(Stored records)
——
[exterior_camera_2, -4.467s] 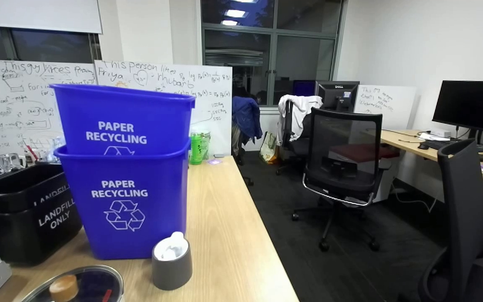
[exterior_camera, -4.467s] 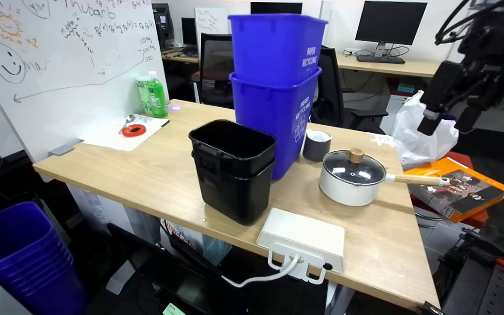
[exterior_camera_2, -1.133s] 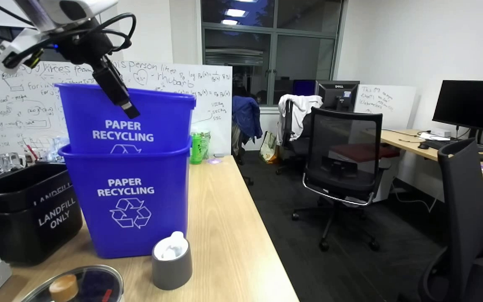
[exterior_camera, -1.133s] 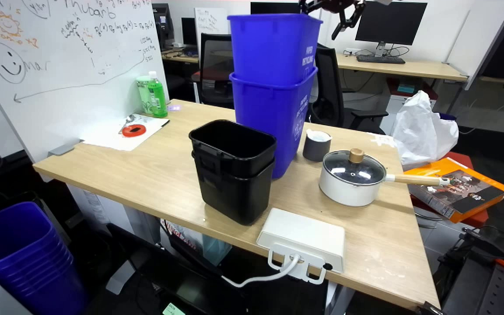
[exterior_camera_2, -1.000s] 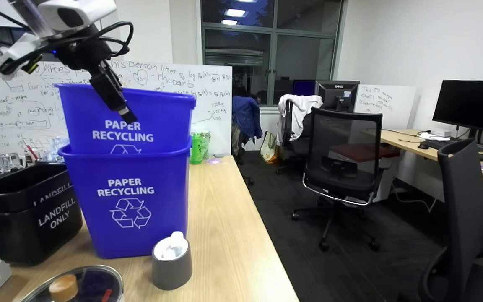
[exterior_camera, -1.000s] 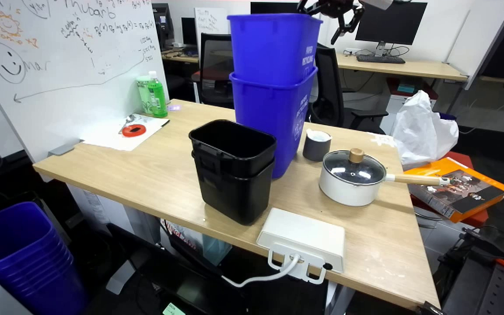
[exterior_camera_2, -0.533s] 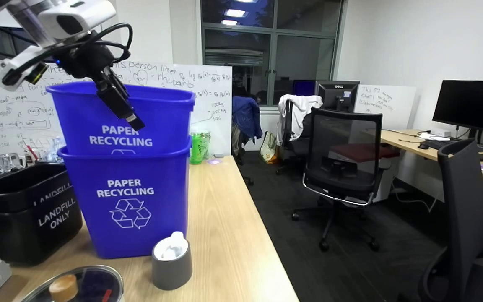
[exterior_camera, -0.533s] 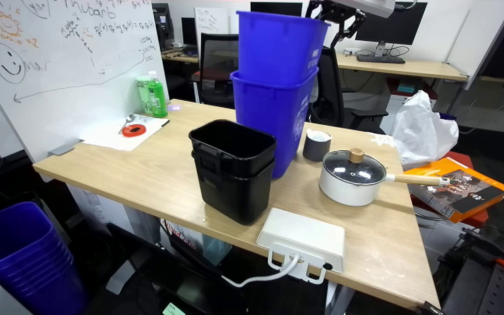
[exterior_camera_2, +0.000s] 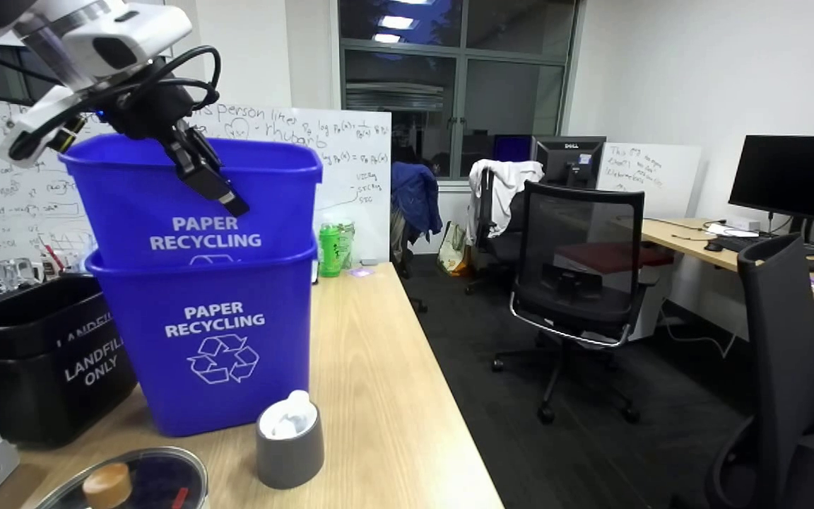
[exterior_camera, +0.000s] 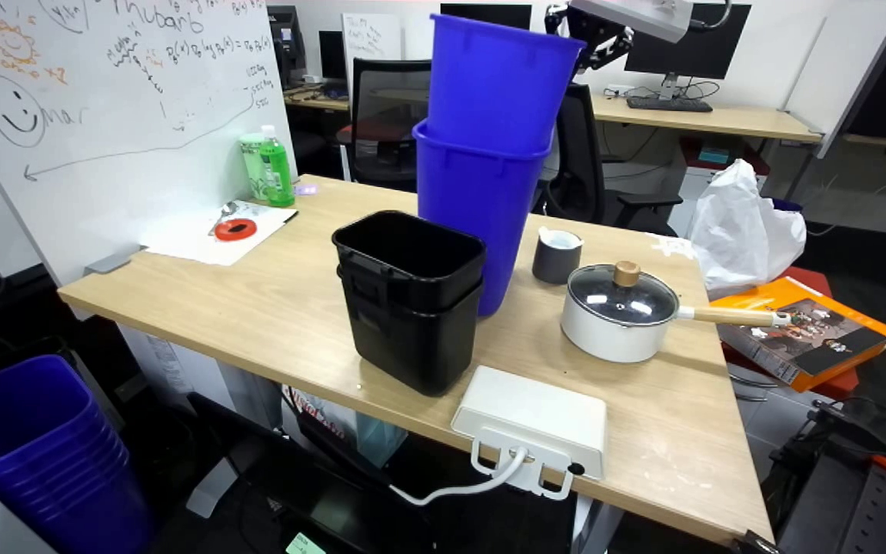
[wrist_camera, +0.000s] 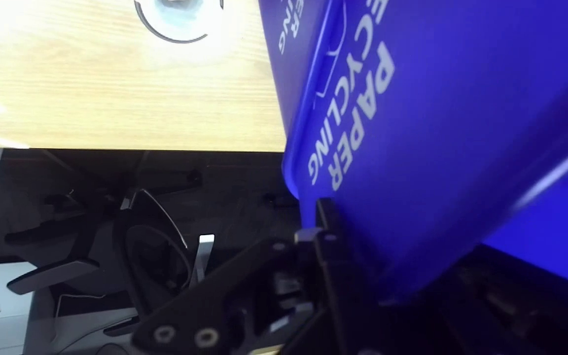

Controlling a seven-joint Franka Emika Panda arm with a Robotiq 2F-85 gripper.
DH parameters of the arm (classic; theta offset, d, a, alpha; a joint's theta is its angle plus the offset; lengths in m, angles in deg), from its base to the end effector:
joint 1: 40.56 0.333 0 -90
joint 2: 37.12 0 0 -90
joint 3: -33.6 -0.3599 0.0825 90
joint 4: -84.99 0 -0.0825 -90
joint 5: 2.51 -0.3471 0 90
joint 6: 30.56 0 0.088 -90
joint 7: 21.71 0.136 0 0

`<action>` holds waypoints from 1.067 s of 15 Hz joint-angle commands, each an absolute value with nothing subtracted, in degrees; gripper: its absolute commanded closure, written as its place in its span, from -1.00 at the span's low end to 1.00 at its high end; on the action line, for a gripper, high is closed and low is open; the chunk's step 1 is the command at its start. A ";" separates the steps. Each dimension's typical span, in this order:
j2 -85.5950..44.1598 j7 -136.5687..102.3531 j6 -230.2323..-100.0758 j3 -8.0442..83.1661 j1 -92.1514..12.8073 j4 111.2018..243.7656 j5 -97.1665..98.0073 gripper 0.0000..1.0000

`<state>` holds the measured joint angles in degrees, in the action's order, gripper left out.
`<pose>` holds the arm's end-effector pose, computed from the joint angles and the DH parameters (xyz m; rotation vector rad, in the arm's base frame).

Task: Unstack the blue bins

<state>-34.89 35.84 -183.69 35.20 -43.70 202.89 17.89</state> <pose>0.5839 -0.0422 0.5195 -2.7208 1.1755 -0.9480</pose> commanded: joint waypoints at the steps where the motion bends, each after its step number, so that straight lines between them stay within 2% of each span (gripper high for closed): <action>1: -34.93 39.76 -186.69 35.52 -43.69 204.55 20.67 1.00; 16: -28.87 37.56 -187.32 34.71 -42.19 194.06 23.43 0.98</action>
<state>-30.93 38.57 -186.02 34.65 -42.18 197.80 22.54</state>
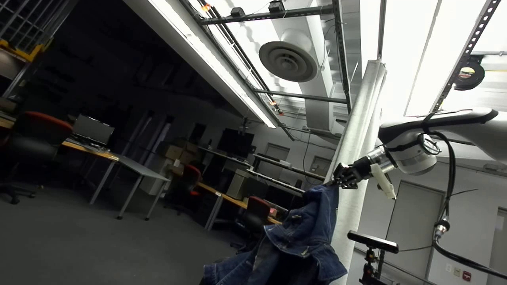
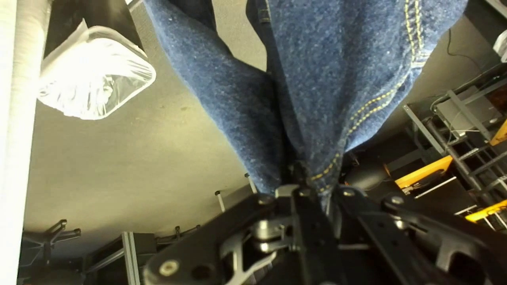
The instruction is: Hang the blue jean jacket on the backrest of the chair
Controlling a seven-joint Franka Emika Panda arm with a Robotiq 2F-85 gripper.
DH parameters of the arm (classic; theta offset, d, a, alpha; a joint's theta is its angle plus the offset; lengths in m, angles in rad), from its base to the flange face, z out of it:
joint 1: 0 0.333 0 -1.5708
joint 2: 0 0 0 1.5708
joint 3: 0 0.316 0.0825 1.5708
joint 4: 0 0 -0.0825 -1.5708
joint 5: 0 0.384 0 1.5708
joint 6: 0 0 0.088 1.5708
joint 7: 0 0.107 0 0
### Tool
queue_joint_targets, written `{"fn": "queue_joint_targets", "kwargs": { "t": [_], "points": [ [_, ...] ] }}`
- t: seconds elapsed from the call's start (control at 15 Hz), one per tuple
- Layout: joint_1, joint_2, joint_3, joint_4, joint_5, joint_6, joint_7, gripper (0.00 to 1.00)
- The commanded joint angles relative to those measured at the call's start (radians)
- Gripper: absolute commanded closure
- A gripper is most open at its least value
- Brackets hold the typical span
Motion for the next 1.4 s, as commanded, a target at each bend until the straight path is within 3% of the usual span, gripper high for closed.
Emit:
{"fn": "queue_joint_targets", "kwargs": {
  "t": [0.0, 0.07, 0.67, 1.0, 1.33],
  "points": [
    [-0.015, 0.051, 0.012, 0.054, 0.016, -0.019, 0.012, 0.68],
    [-0.018, 0.057, 0.016, 0.055, 0.016, -0.02, 0.014, 0.68],
    [-0.019, 0.063, 0.034, 0.087, 0.009, -0.024, 0.017, 0.01],
    [0.001, 0.0, 0.091, 0.021, -0.03, -0.014, -0.024, 0.0],
    [0.057, -0.137, 0.194, -0.169, -0.05, -0.027, -0.118, 0.0]
  ]
}}
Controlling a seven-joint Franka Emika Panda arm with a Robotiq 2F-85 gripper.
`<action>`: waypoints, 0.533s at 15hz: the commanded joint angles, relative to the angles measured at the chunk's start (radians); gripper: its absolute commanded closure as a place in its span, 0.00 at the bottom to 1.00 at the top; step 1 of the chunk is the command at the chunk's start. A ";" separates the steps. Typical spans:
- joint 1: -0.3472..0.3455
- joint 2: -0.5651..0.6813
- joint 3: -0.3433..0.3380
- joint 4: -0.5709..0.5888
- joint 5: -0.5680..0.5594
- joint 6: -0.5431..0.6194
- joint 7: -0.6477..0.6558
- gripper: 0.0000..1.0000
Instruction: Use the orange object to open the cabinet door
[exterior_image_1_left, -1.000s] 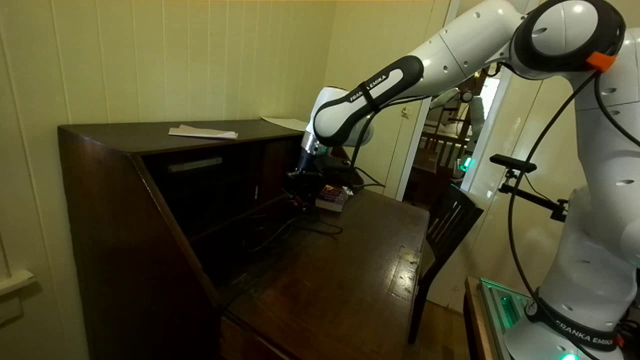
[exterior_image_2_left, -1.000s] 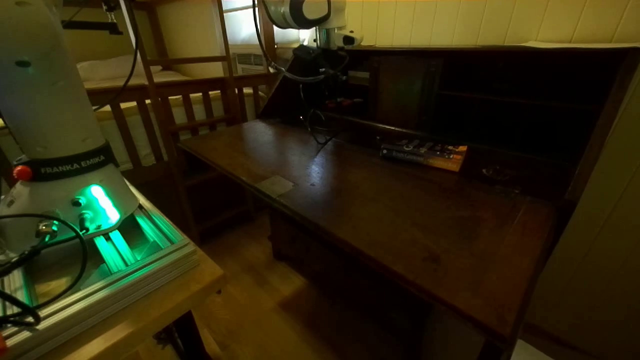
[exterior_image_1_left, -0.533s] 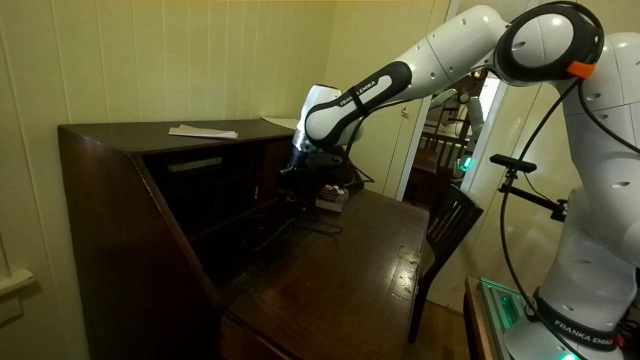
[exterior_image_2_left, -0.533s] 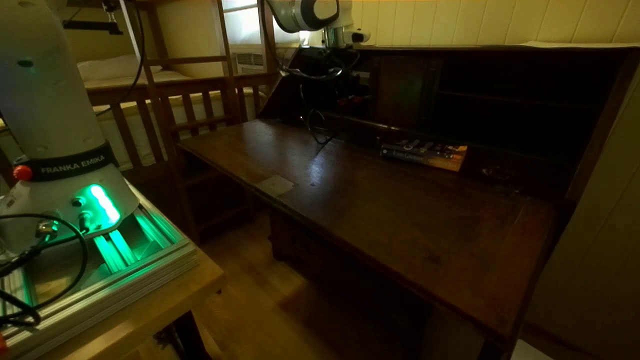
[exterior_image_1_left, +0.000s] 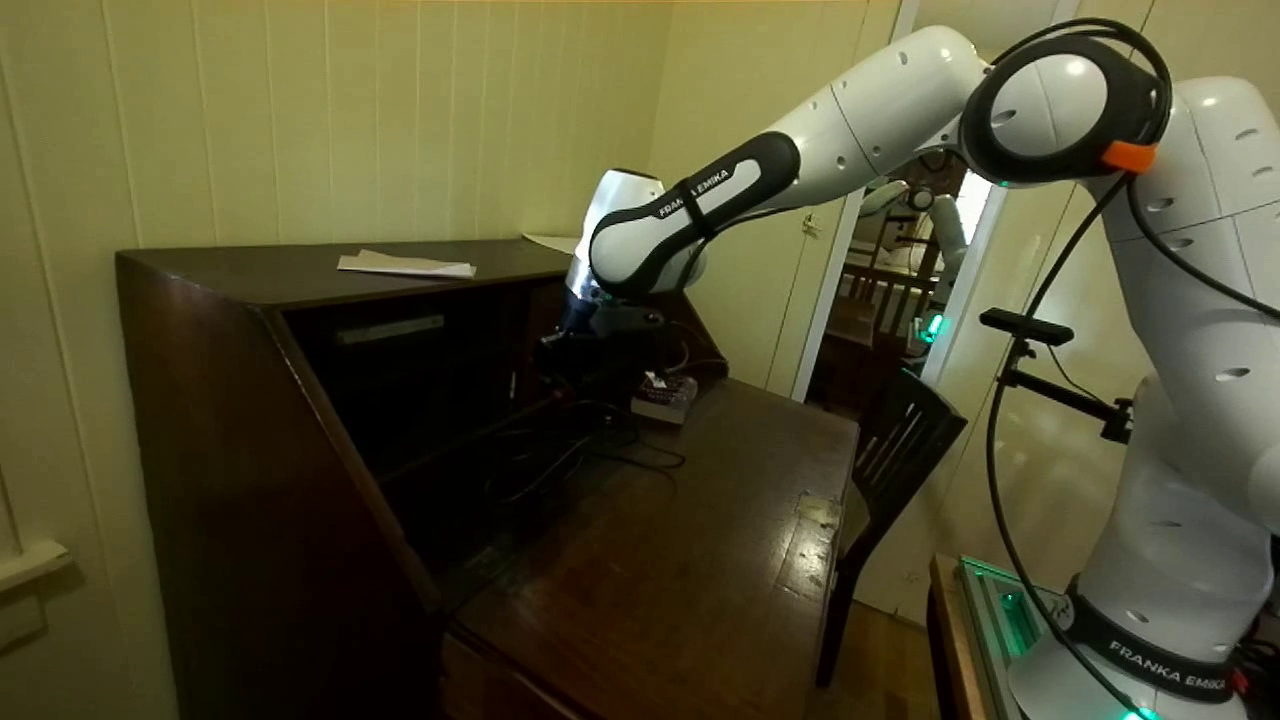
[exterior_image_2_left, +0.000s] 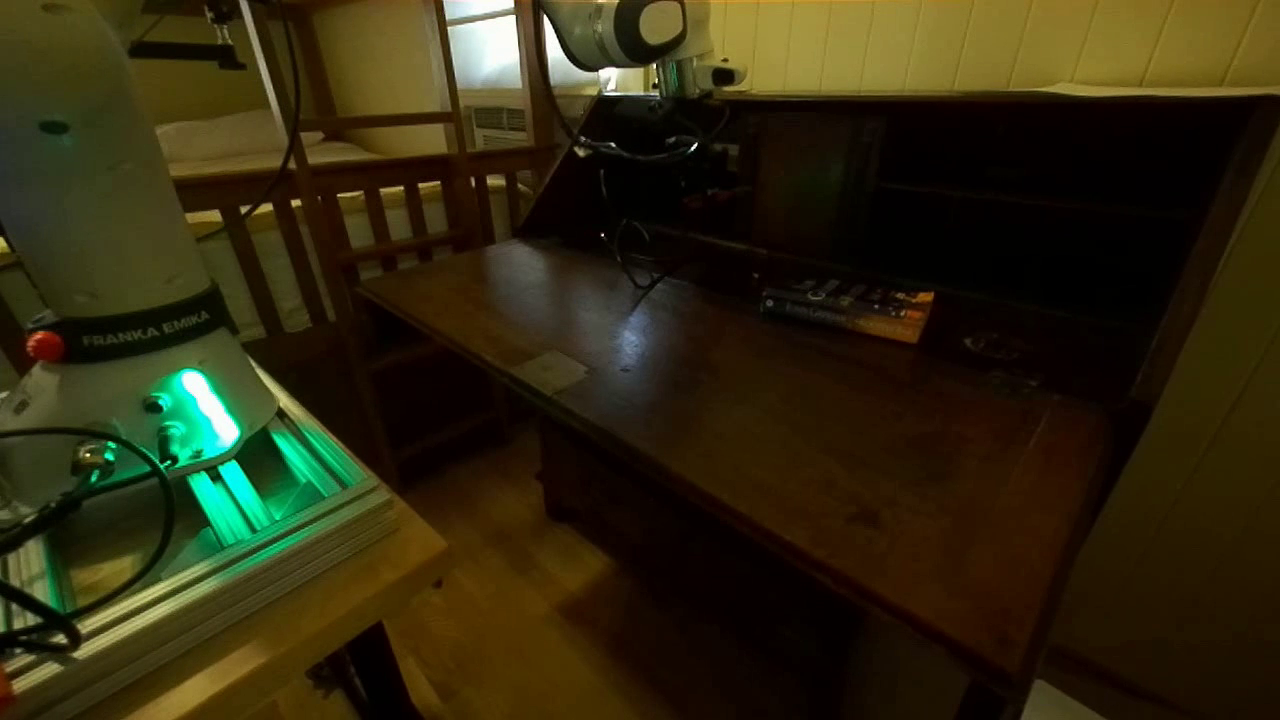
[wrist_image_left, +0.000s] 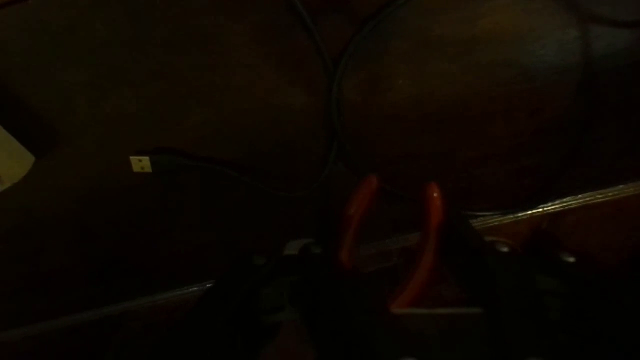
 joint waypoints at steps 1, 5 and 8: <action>0.004 0.041 -0.009 0.076 -0.029 -0.023 -0.001 0.71; 0.011 0.061 -0.005 0.114 -0.040 -0.038 -0.009 0.71; 0.027 0.062 -0.007 0.118 -0.056 -0.046 -0.002 0.71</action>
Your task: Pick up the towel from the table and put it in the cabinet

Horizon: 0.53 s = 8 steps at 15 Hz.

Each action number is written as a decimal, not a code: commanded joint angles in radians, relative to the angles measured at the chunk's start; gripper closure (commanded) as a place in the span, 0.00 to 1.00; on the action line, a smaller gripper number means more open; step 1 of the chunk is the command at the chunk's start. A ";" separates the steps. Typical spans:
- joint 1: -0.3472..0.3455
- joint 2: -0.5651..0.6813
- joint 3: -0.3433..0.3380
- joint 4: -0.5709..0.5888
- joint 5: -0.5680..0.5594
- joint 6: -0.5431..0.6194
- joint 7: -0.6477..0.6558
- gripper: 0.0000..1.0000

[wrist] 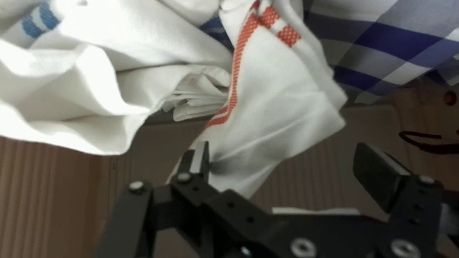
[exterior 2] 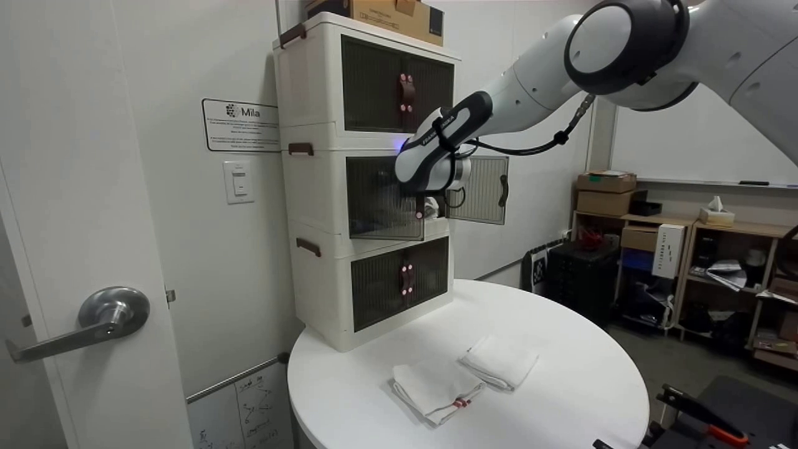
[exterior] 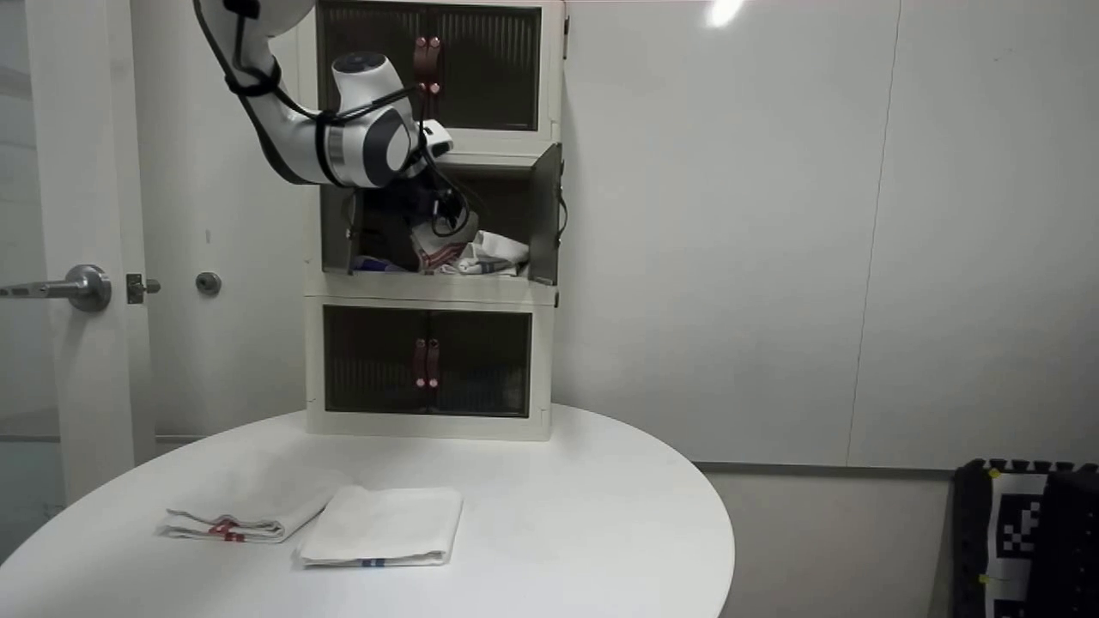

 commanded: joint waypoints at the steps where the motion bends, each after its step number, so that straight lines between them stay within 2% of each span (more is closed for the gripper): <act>1: -0.016 -0.009 0.051 0.025 -0.031 -0.185 -0.063 0.00; 5: 0.030 -0.037 -0.028 0.030 -0.015 -0.389 -0.104 0.00; 8: 0.059 -0.060 -0.077 0.033 -0.027 -0.481 -0.096 0.00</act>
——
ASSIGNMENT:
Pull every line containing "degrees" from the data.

ANSWER BELOW:
`<action>` holds waypoints from 1.067 s of 15 Hz joint-angle commands, each an absolute value with nothing subtracted, in degrees; gripper: its absolute commanded closure, written as its place in its span, from -1.00 at the span's low end to 1.00 at its high end; on the action line, for a gripper, high is closed and low is open; the chunk's step 1 is the command at its start. A ";" separates the steps. Each dimension's typical span, in this order:
`<state>` holds the measured joint angles in degrees, in the action's order, gripper left out.

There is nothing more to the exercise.